I only watch IPL properly when CSK is playing. My colleagues know this about me — I am the person in the office who has CSK match schedules mentally noted, who checks the score obsessively during crunch moments, and who comes in the next morning either noticeably energised or noticeably quiet depending on the result.
Over years of watching CSK specifically — not just as entertainment but as something I pay genuine attention to — I have noticed something unexpected. The way Chennai Super Kings perform under pressure has actually changed how I think about pressure at work. This sounds like a stretch, I know. Stay with me.
There was a match a few seasons ago — I am being deliberately vague because I have watched enough that specific details blur — where CSK needed something like 50 runs off 24 balls. The kind of equation that makes most people watching switch off or start accepting defeat. What happened instead was that the batters at the crease did not change their approach dramatically. They did not start swinging at everything. They did not panic visibly. They played the situation as it was, one ball at a time, and they won.
Sitting there watching it happen, I found myself thinking about a project deadline I had been stressing about at work. The deadline felt impossible in the same way that run chase had looked impossible. And what the CSK batters had demonstrated was that the feeling of impossibility and the reality of impossibility are not the same thing. The gap between them is where calm, methodical work can operate.

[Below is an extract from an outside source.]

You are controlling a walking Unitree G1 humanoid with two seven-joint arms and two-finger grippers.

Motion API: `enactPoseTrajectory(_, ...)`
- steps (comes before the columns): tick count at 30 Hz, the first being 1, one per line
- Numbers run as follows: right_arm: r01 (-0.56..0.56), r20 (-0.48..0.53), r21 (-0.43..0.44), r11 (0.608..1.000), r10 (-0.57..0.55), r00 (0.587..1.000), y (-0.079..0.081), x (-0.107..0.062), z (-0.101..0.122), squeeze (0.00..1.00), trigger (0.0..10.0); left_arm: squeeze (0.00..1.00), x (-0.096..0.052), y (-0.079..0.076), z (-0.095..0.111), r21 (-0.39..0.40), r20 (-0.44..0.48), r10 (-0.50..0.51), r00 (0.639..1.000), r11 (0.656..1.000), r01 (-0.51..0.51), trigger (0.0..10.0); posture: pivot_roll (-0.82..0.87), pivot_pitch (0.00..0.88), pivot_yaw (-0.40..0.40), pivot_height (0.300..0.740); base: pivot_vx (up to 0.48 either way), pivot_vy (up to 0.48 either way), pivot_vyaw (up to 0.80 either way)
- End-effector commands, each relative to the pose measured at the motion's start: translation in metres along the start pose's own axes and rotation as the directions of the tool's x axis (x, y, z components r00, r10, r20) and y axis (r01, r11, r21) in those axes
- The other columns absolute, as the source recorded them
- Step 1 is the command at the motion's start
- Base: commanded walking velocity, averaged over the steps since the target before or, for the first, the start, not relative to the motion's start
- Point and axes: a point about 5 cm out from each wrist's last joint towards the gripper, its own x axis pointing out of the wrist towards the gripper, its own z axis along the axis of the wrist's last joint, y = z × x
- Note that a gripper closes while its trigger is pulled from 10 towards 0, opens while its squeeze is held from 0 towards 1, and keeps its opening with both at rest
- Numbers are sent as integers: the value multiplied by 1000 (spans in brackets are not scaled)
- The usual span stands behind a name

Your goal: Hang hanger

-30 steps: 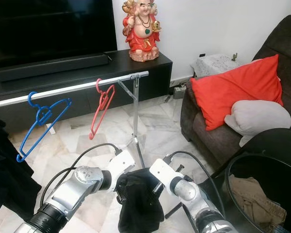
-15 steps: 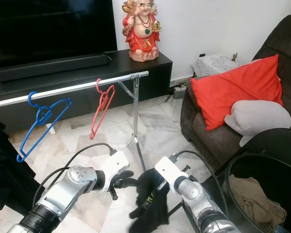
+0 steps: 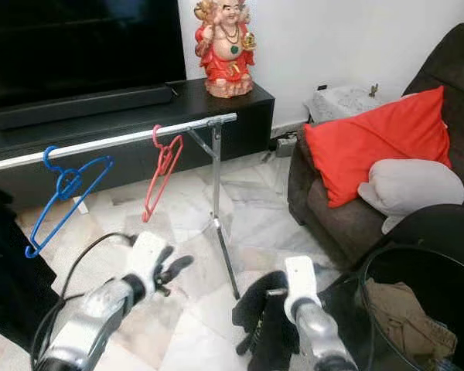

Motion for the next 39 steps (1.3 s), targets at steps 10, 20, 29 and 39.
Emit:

What made CSK under MS Dhoni so distinctive was his visible calmness under pressure. I used to think this was a personality characteristic — something he was born with. Watching him closely over years, I have come to believe it is actually a skill. A practised, developed capacity to manage the emotional response to pressure so that it does not interfere with the quality of decision-making.

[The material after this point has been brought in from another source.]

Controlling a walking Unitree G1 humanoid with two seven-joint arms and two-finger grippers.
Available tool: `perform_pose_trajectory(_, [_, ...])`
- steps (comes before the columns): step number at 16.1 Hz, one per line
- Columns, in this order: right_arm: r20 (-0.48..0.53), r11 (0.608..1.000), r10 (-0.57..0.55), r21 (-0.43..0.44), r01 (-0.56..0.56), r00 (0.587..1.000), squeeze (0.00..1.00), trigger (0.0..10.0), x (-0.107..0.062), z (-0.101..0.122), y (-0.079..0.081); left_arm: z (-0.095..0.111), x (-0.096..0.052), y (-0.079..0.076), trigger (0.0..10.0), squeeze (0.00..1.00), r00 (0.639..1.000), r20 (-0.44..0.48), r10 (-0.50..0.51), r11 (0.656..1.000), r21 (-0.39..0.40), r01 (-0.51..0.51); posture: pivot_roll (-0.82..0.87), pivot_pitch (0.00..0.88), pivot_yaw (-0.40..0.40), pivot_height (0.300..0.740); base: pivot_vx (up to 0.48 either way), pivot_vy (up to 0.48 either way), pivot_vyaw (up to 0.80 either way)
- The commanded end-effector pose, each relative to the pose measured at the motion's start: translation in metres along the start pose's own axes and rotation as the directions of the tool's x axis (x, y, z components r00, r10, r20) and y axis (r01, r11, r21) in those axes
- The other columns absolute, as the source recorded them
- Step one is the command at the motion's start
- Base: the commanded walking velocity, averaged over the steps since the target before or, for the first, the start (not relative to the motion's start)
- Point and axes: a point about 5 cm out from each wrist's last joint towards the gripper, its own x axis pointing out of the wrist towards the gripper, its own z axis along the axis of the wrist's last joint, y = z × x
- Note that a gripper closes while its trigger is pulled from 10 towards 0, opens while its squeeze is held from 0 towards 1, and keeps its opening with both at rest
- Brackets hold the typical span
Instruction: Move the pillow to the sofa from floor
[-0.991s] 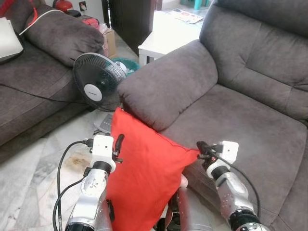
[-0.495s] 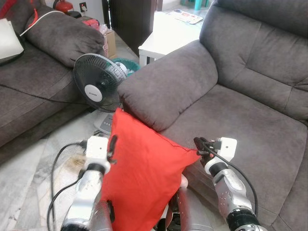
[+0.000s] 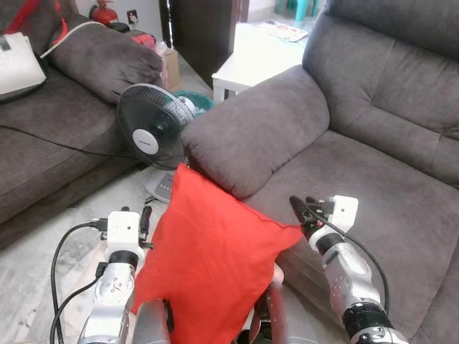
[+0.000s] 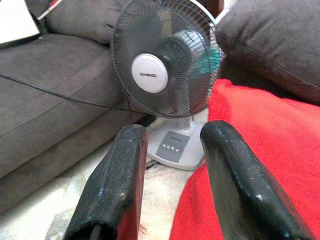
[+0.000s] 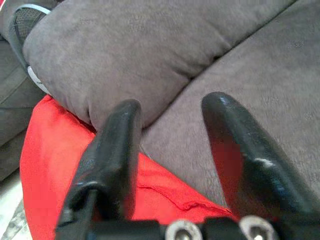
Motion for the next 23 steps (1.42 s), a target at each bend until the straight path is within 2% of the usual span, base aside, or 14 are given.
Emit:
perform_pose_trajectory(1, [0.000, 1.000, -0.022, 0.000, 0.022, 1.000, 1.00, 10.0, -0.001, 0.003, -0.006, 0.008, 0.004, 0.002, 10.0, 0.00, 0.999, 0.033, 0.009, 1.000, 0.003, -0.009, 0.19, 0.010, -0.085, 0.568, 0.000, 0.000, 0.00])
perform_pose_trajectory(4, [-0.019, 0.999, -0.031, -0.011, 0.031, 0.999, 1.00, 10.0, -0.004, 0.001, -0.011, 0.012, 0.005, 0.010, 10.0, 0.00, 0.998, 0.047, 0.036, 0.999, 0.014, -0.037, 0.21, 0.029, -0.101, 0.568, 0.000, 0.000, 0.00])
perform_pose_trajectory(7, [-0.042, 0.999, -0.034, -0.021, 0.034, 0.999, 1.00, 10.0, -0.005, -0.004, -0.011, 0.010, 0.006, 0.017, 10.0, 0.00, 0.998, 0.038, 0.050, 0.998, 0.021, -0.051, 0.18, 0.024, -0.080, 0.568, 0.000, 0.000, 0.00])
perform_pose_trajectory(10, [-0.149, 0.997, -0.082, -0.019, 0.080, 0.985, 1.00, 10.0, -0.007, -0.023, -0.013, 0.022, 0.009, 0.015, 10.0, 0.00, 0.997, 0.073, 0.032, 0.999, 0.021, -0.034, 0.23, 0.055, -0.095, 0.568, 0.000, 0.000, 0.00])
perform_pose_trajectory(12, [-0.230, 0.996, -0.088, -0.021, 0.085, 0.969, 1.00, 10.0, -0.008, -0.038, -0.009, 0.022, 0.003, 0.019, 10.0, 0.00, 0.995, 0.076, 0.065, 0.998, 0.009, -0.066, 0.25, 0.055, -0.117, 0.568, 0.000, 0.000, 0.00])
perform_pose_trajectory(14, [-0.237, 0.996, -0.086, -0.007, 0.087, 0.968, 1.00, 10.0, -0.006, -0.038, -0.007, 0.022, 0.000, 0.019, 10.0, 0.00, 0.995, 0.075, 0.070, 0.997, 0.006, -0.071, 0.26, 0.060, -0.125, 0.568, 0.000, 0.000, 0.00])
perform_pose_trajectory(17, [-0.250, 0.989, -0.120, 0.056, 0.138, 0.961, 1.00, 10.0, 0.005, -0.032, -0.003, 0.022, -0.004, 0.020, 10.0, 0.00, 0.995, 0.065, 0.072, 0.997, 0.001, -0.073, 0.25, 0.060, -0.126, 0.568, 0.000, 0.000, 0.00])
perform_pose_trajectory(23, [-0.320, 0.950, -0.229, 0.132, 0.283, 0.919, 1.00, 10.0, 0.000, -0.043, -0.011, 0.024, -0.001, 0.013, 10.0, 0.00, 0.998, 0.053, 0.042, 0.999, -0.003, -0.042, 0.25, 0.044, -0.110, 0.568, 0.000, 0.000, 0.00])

In IT work, this distinction matters enormously. When a production system goes down, when a client deadline is missed, when something breaks at the worst possible moment — the instinctive response is panic. Panic makes everything worse. It produces hasty decisions, communication errors, and a team that feeds off each other's anxiety rather than working systematically through the problem.

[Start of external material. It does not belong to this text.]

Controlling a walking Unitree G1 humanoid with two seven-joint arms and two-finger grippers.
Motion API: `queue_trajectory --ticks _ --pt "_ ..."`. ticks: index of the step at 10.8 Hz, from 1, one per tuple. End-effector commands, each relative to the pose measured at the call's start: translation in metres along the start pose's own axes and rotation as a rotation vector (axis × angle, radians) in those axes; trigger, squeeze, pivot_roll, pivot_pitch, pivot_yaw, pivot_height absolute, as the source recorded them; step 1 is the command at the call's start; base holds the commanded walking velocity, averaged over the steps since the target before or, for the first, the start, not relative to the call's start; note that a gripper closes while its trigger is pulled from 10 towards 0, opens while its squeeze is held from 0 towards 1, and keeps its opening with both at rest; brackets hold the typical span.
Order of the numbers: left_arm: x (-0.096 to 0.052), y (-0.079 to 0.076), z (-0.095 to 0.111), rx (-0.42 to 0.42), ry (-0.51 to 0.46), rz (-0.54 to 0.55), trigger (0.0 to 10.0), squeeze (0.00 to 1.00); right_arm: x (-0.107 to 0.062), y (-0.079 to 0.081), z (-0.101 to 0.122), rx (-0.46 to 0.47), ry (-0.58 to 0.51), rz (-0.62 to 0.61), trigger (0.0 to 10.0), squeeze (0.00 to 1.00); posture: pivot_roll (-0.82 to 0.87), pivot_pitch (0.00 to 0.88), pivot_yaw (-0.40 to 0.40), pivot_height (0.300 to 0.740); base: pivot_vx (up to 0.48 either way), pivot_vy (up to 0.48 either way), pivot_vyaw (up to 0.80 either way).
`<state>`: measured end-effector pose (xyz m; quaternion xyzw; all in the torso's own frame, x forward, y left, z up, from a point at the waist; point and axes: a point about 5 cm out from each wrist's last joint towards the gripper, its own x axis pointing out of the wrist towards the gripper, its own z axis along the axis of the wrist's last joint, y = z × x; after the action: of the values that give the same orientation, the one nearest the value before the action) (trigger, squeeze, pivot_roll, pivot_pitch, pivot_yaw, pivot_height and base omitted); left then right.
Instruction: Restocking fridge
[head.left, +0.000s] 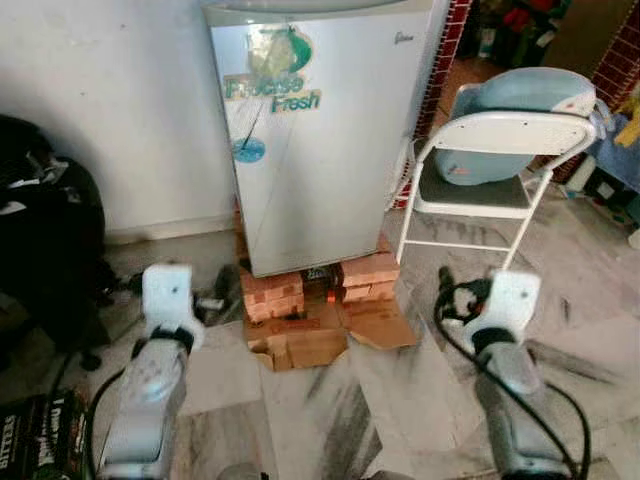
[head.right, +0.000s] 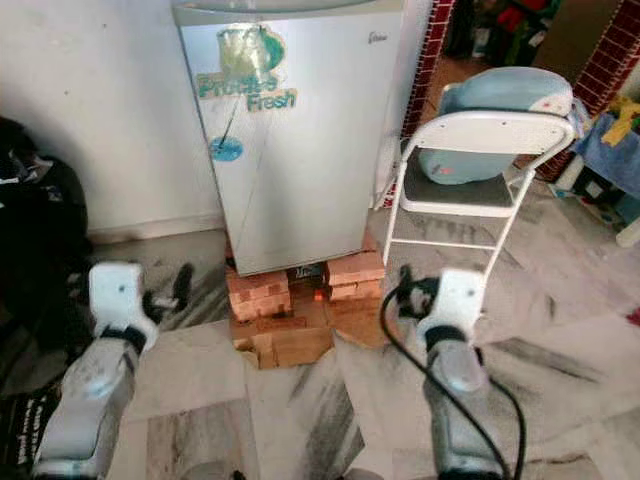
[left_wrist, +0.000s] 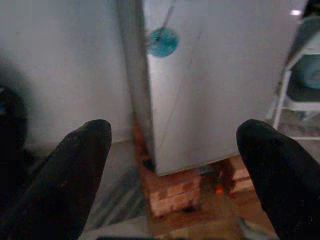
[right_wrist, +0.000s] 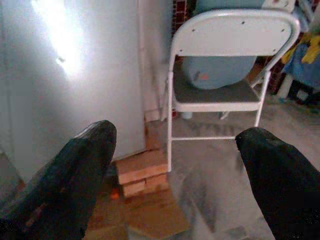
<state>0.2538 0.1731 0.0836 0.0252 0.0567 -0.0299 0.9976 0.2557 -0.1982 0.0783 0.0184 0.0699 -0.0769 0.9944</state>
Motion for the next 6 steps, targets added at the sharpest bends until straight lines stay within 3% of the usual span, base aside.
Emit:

Dhoni did not look calm because nothing was at stake. He looked calm because he had developed the capacity to separate the emotional weight of a situation from the intellectual clarity needed to respond to it. That is a transferable skill — and watching it performed at the highest level repeatedly is a genuinely useful education.
The phrase you hear in cricket commentary during difficult chases is "one ball at a time." It sounds like a cliché until you understand what it is actually describing. It is a focus management technique — a deliberate choice to make the unit of attention the immediate, actionable task rather than the overwhelming total picture.
In IT, the equivalent is focusing on the next specific action rather than the full scope of a difficult situation. When I am under pressure at work now, I consciously try to apply this. What is the next thing I can actually do right now? Not everything that needs to eventually be done — just the next specific action. It sounds simple. In practice, when you are stressed and the system is down and the client is calling, it requires the kind of deliberate mental discipline that CSK chases taught me to appreciate.
One more thing I have observed watching CSK that I think translates to work. CSK under Dhoni trusted their players completely and visibly. Players who made mistakes were not dropped immediately or publicly criticised. The team's communication conveyed trust rather than anxiety. And the players responded to that trust by performing better in pressure situations than the same individuals might have in a more volatile environment.
In IT teams, the same principle applies. People perform better under pressure when they trust that their team and their manager have their back — when a mistake will be handled constructively rather than punitively. Creating that environment is a leadership choice, not a consequence of results. CSK chose it deliberately. The results followed. I think that order of operations matters.